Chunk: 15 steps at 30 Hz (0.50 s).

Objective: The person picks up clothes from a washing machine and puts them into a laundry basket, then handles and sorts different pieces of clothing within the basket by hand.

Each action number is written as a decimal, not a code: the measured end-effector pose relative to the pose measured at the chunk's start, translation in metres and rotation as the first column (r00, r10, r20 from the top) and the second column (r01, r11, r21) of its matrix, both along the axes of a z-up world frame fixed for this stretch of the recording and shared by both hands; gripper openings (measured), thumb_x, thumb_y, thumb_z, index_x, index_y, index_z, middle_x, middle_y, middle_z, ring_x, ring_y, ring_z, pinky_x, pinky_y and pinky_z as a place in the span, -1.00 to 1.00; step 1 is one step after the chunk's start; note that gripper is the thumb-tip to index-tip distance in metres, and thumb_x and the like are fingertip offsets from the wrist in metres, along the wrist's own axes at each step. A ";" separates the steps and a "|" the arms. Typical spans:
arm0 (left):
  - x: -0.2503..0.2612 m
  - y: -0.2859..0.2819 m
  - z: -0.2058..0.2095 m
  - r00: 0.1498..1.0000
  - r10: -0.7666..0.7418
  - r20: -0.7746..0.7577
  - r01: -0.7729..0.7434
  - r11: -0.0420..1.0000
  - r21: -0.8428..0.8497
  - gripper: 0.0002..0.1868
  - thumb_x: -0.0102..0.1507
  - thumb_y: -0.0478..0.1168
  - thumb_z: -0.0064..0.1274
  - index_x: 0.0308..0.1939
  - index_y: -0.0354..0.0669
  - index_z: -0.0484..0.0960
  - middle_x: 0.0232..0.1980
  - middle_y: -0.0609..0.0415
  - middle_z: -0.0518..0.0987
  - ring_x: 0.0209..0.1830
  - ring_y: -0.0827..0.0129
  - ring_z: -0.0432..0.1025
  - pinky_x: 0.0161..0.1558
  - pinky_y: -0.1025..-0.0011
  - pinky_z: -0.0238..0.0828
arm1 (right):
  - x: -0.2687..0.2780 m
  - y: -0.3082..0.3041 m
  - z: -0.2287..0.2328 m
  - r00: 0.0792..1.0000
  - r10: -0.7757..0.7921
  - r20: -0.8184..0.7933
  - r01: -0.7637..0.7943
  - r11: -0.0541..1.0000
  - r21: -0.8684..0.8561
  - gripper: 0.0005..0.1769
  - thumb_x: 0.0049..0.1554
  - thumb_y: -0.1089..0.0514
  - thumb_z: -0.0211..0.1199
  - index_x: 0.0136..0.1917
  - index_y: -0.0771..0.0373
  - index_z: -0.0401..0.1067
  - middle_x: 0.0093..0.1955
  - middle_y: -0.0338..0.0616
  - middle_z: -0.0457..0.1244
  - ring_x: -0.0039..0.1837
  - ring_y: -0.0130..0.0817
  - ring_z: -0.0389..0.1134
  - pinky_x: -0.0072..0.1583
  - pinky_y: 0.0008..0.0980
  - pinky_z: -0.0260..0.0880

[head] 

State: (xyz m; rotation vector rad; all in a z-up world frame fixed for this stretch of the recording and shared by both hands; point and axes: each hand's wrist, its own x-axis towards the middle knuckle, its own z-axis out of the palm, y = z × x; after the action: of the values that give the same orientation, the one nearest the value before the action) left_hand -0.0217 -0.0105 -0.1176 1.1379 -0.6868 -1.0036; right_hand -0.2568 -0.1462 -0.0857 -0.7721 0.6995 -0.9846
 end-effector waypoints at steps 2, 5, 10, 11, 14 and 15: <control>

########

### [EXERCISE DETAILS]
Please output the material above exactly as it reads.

### [RESPONSE TO THIS EXERCISE]
Chunk: 15 steps at 30 Hz (0.50 s).

Objective: The person picks up clothes from a washing machine and puts them into a laundry basket, then handles and sorts different pieces of clothing within the basket by hand.

Each action number is written as a decimal, not a code: the measured end-effector pose relative to the pose measured at the chunk's start, translation in metres and rotation as the first column (r00, r10, r20 from the top) and the second column (r01, r11, r21) of its matrix, both along the axes of a z-up world frame fixed for this stretch of the recording and shared by both hands; gripper openings (measured), thumb_x, thumb_y, thumb_z, index_x, index_y, index_z, middle_x, middle_y, middle_z, ring_x, ring_y, ring_z, pinky_x, pinky_y and pinky_z as a place in the span, -1.00 to 1.00; step 1 is one step after the chunk's start; note that gripper is the thumb-tip to index-tip distance in metres, and thumb_x and the like are fingertip offsets from the wrist in metres, along the wrist's own axes at each step. A ";" separates the steps and a "|" the arms. Typical spans:
arm0 (left):
  - x: -0.2503..0.2612 m
  - y: -0.2859..0.2819 m
  - z: -0.2058..0.2095 m
  - r00: 0.1498..1.0000
  - r10: -0.7666..0.7418
  - r20: -0.7746..0.7577
  - r01: -0.7729..0.7434
  - r11: -0.0420..1.0000
  - r21: -0.8428..0.8497
  - gripper: 0.0002..0.1868
  - thumb_x: -0.0102..0.1507
  - thumb_y: -0.0478..0.1168
  - thumb_z: -0.0064..0.1274
  - index_x: 0.0308..0.1939
  - index_y: -0.0354..0.0669
  - index_z: -0.0484..0.0960
  - middle_x: 0.0232..0.1980
  - middle_y: -0.0609..0.0415
  - middle_z: -0.0518..0.0987
  - ring_x: 0.0209..0.1830
  - ring_y: -0.0827..0.0129
  - ring_z: -0.0432..0.1025
  - pinky_x: 0.0161..0.1558
  - pinky_y: -0.1025..-0.0011
  - pinky_z: -0.0238..0.0828
arm1 (right):
  - x: -0.2687..0.2780 m
  - y: -0.3082..0.3041 m
  - z: -0.2287..0.2328 m
  - r00: 0.0792..1.0000
  - r10: -0.7757..0.7921
  - r20: -0.8184..0.7933
  - r01: -0.7637..0.7943
  - r11: -0.0541..1.0000
  - r21: -0.8684..0.8561
  - gripper: 0.0005..0.1769
  - thumb_x: 0.0049..0.1554
  - thumb_y: -0.1089..0.0514
  - thumb_z: -0.0211..0.1199
  - index_x: 0.0136..0.1917
  - index_y: -0.0771..0.0373
  - index_z: -0.0401..0.1067
  - middle_x: 0.0093..0.1955
  - middle_y: -0.0338..0.0616
  - middle_z: -0.0457..0.1244
  - ring_x: -0.0039..0.1837
  - ring_y: -0.0130..0.0817
  - ring_z: -0.0389..0.1134
  - pinky_x: -0.0072..0.1583
  - pinky_y: 0.0008..0.0980
  - pinky_z: -0.0260..0.0880

[head] 

State: (xyz m; rotation vector rad; all in a z-up world frame fixed for this stretch of the recording and shared by both hands; point and axes: each hand's wrist, its own x-axis towards the middle knuckle, its own z-axis out of the palm, y = z × x; after the action: of the values that give the same orientation, the one nearest the value before the action) left_hand -0.0217 -0.0105 -0.1176 1.1379 -0.6868 -1.0036; right_hand -0.2568 -0.1462 -0.0857 -0.7721 0.6995 -0.9846
 end-effector waypoints at steps 2, 5, 10, 11, 14 and 15: <control>

The output is complete as shown.